> [INPUT DATA]:

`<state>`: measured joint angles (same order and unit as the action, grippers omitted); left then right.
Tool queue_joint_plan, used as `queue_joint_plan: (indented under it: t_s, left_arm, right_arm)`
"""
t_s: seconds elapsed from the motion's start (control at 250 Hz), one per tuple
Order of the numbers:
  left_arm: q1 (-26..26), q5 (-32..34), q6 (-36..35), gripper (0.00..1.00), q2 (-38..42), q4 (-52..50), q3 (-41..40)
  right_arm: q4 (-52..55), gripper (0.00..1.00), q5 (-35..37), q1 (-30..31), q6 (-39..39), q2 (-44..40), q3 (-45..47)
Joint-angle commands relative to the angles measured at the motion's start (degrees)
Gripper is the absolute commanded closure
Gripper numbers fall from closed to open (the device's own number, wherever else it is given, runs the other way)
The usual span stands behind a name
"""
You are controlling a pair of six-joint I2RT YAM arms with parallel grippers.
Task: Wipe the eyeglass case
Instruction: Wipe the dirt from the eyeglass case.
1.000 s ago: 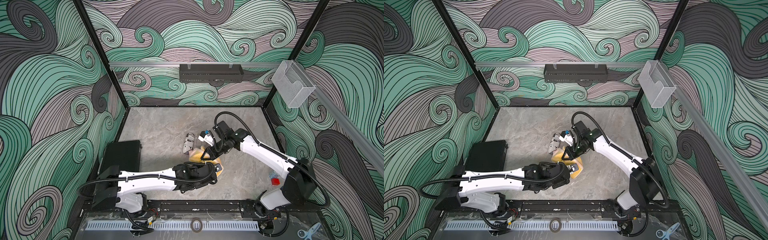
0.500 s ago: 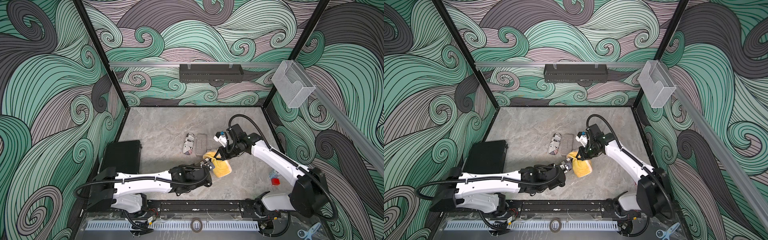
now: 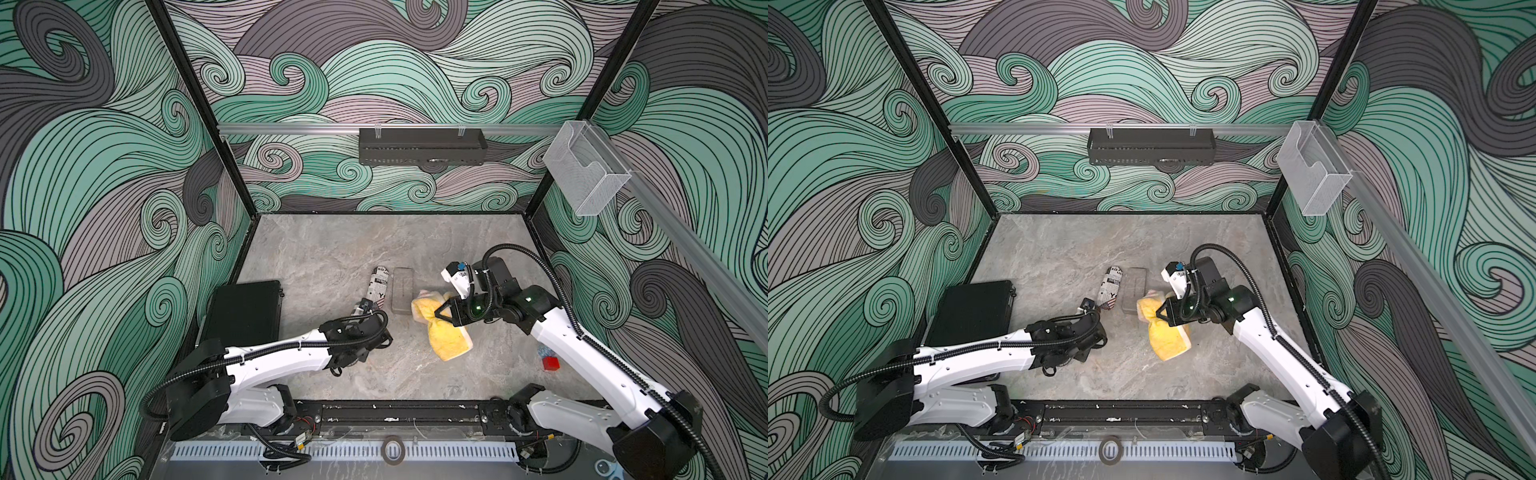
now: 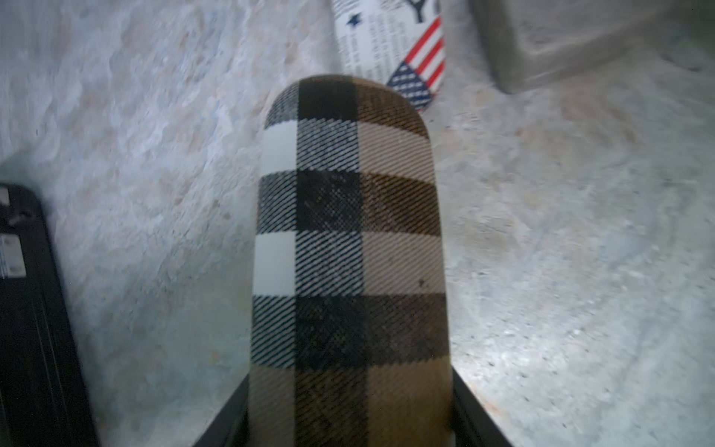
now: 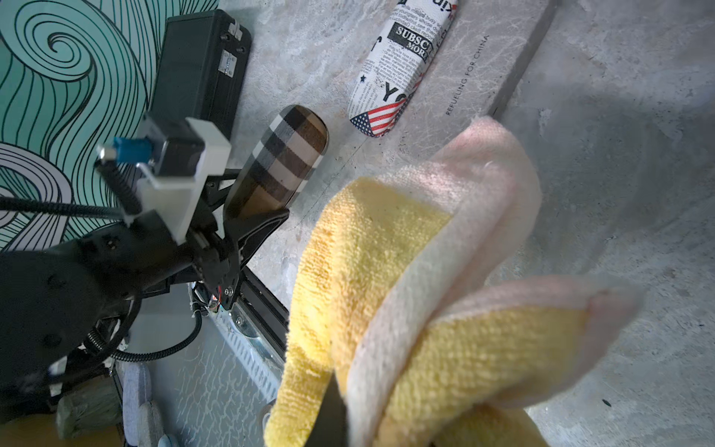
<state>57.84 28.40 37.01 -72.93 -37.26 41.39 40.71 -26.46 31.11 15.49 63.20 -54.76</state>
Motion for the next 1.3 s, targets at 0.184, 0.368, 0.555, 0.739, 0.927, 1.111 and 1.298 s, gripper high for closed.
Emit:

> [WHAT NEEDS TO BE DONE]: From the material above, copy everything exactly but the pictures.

> [RESULT BELOW]:
`<state>`: measured joint angles (same order and unit as the action, grippers omitted); left then right.
Tool queue_joint_plan, used as `queue_joint_plan: (indented under it: t_s, left_arm, right_arm)`
"""
t_s: seconds elapsed from the motion's start (control at 250 Hz), one per tuple
Order of the numbers:
  left_arm: q1 (-26..26), q5 (-32..34), q6 (-36..35), gripper (0.00..1.00), q2 (-38..42), q4 (-52..50), q3 (-41..40)
  right_arm: q4 (-52..55), gripper (0.00..1.00), q5 (-35..37), q1 (-30..31), q6 (-39..39), q2 (-44..40), q3 (-45..47)
Joint-angle commands relative to the angles measured at the motion's start (degrees)
Gripper is the absolute commanded closure
Gripper numbers fall from closed to open (the device's own number, wherever else it is given, runs the other way)
The usual span stands behind a name
"""
You are controlling a pair of six-joint I2RT YAM arms with parallel grippers.
Task: Wipe the eyeglass case
Instruction: Wipe the dirt from the eyeglass case.
1.000 s ago: 
0.500 s ago: 
now: 
now: 
now: 
<state>57.84 28.40 37.01 -72.93 -37.26 41.39 40.71 -26.46 31.11 15.49 63.20 -54.76</state>
Motion for the next 1.3 s, targets at 0.184, 0.368, 0.555, 0.739, 0.927, 1.111 and 1.298 s, gripper high for closed.
Emit:

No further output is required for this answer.